The fitted timbre is frozen as a preset; the runtime drives only two knobs on top of it (pitch, damping) plus the per-seek distance.
Hearing the difference
This is the rewrite that justified itself. Play the voice-coil voice against the two stepper clips above — same two moves, different machine.
A long move: where the stepper buzzed, the voice-coil splits into launch and arrival.
A short move: where the stepper still buzzed, the voice-coil collapses to a single tight click.
And a burst of random-access seeks — the kind of texture the app produces under load:
The cabinet matters too
A bare seek voice still sounds synthetic, because much of what you hear from a real drive is the box. A 3.5" HDD case is far too small to reverberate — its Schroeder frequency sits near the top of the audible band (≈ 20 kHz for a box that size), so there is effectively no diffuse-field regime inside the audio range. It cannot be modelled as a reverb. Instead it is treated in the modal regime: a bank of rigid rectangular-cavity eigenmodes (the resonant body) plus image-source early reflections (the metallic attack ring). The two describe the same physical field, so they are exposed as independent amounts rather than summed at full strength, which would double-count the energy.

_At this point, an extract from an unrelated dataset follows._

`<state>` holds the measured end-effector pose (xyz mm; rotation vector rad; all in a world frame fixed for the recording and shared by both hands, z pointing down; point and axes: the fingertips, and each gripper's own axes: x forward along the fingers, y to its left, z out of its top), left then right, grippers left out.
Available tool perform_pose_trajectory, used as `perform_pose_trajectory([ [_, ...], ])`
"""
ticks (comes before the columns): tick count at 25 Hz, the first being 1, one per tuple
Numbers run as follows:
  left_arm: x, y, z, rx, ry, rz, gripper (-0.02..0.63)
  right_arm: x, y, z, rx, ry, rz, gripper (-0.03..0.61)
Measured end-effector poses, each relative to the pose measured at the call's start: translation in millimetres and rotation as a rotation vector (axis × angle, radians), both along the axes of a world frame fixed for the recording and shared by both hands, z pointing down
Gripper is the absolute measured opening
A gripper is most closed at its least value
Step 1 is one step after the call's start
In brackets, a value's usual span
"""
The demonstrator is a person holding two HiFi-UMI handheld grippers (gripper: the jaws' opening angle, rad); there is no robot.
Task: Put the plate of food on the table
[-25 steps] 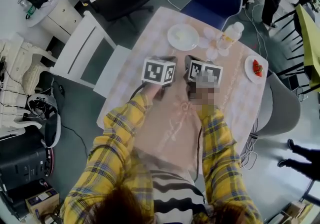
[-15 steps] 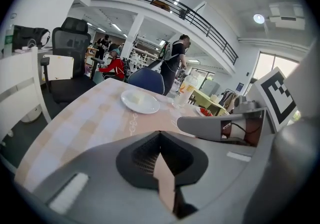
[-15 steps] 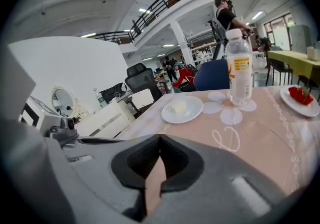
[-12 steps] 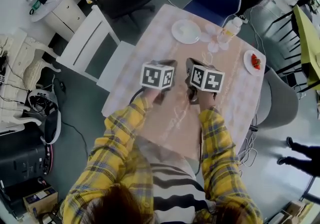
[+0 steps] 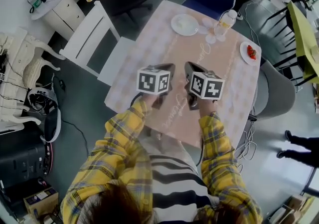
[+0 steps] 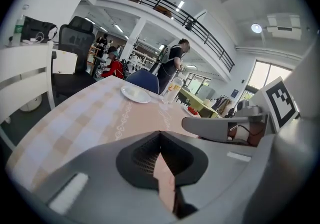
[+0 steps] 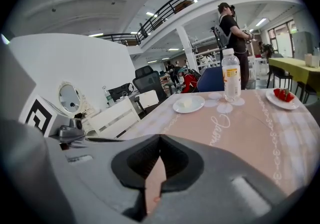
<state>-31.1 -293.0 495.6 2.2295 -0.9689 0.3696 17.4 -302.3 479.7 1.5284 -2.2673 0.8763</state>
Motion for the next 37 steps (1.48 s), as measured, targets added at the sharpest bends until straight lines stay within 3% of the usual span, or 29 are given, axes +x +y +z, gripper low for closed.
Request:
perform_pose_trajectory([
  [9, -14.9, 49.5, -5.2, 0.029, -0.026, 0.008, 0.003, 4.6, 55.3, -2.4, 0.005, -0.023, 0.045, -0.002],
  [21, -17.4, 93.0, -10.1, 0.036, -0.005, 0.035, 0.003, 11.2, 111.9, 8.2, 0.013, -0.012, 0.121, -0.002],
  [37, -20.9, 131.8, -2.8, 0.049, -0.03, 0.113, 0.003, 7.4, 143.5, 18.2, 0.024, 0.008, 0.142, -0.002],
])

A dry seek, then the same seek through the two layers and the blend, in a 3.5" cavity:
The cavity geometry is a parameter. A 2.5" laptop-drive enclosure is a smaller box, so its modes sit higher and tighter — the same seek reads as a harder, drier click:
And the difference is clearest on a chatter burst, where the cabinet glues the individual clicks into one continuous body:
From disk I/O to clicks
A real seek voice still needs something to seek to. The app’s input is `fs_usage` disk-I/O events, and the mapping between an I/O event and a sound went through its own correction. The first version filtered and rate-limited the event stream — and that averaged out the per-event arrival timing, which is exactly the information that carries the drive’s rhythm. Removing the filtering and sonifying events closer to 1:1 brought the rhythm back; the current version coalesces them into activity-driven chatter so a continuous backend produces continuous sound without flooding the UI.
One host I/O does not map to one seek physically, either. Each operation is expanded into a cluster of seeks — a read pulls directory, allocation table, and data regions; a write coalesces — with the seek distances drawn from a measured distribution.
Takeaway
The first engine was not badly tuned; it was the wrong model. No amount of parameter tweaking on a stepper synth was going to produce a voice-coil click, because the stepper and the voice-coil are different machines making different noises. The fix was not in the synth — it was going back to the documented physics of the part that actually makes the sound, fitting the free parameters to a real recording instead of by ear, and putting a number on how close the fit got (≈ 0.087 spectral residual). The cabinet and the I/O-to-seek mapping are the same story in miniature: get the physical model right first, tune second.